Si en esta web, y más en particular en esta sección, hemos sido en ocasiones acusados con crueldad y saña de sinestesistas o sinestésicos, porque ha habido de todo, cómo calificar lo que en un momento dado dicen del sonido de este violín recuperado: «dorado y cálido, denso, serio y sincero».  Esa forma de vivir y de conectar con lo que en el fondo es inefable es algo que este documental muestra como pocos antes. Los dos protagonistas y los pocos amigos que intervienen esporádicamente saben muy bien dónde están y cómo han llegado hasta ahí. Saben quiénes son, y saben quiénes no son como ellos. Pero hay lo que hay, que es lo primero que hay que aceptar, aunque muy pocos lo aceptan. Ellos sí, y es como si se dijeran: nos van a llamar de todo, pero nos da igual, y el que pueda que nos siga, y el que no allá él: este sonido es redondo con algún pico frío y su color va siendo poco a poco más parecido al del sol. Y se quedan tan anchos, porque han dicho lo que querían decir, y esa es forma de entenderse en ese mundo suyo, y lo que opinen los demás pues qué se le va a hacer.
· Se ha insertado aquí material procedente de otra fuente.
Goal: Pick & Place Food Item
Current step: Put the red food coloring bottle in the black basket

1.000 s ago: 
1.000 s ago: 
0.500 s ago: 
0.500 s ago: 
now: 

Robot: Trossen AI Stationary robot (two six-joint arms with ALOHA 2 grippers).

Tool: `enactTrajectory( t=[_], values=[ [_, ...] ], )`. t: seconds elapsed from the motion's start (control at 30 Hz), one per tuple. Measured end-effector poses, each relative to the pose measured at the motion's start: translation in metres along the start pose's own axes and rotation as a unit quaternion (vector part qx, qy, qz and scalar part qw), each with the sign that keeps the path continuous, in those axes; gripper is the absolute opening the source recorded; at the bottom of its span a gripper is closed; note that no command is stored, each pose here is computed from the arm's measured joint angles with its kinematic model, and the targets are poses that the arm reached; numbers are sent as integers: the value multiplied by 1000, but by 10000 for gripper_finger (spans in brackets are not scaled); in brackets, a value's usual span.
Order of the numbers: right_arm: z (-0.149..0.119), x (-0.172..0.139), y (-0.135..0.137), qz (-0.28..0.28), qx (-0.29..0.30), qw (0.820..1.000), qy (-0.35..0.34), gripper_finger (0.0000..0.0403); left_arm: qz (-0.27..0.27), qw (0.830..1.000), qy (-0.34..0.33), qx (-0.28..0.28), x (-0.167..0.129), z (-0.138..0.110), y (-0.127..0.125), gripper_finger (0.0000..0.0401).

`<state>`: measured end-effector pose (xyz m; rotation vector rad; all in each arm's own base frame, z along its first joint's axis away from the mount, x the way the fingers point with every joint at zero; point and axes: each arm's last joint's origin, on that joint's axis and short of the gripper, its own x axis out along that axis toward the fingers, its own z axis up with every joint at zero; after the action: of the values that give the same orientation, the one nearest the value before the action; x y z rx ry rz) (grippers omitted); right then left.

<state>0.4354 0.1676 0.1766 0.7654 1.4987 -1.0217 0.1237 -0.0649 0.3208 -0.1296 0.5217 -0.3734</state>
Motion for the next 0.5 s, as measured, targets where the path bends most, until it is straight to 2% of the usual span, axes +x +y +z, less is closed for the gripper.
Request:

Insistimos en ello porque nos ha parecido que el documental trata en realidad de eso, como los buenos documentales: hay mundos aquí mismo que no son lo que habitualmente se presenta en el ruido público como el mundo. No toda la población mundial se dedica a retocarse los pómulos y a hacer la V con los dedos en un selfi y a discurrir desafíos chorras para mostrar a otros y a tronar sobre política: hay muchas, muchas personas que no hacen nada de eso, y además hacen cosas muy lejanas a esas, y da la casualidad de que casi todas las cosas que no son esas chorradas son muchísimo más placenteras y bellas y divertidas, contra lo que los prospectos de venta acelerada de productos juveniles se atreven a afirmar. Y lo bonito es cómo el violinista y el luthier y sus amigos son capaces de hablar por completo y sin fisuras y sin peros de aquello que les apasiona, y además han decidido hablar como ellos saben que hay que hablar de esas cosas.

Y el documental es, pues, un empujón a que los demás estudiemos ese idioma y lo usemos.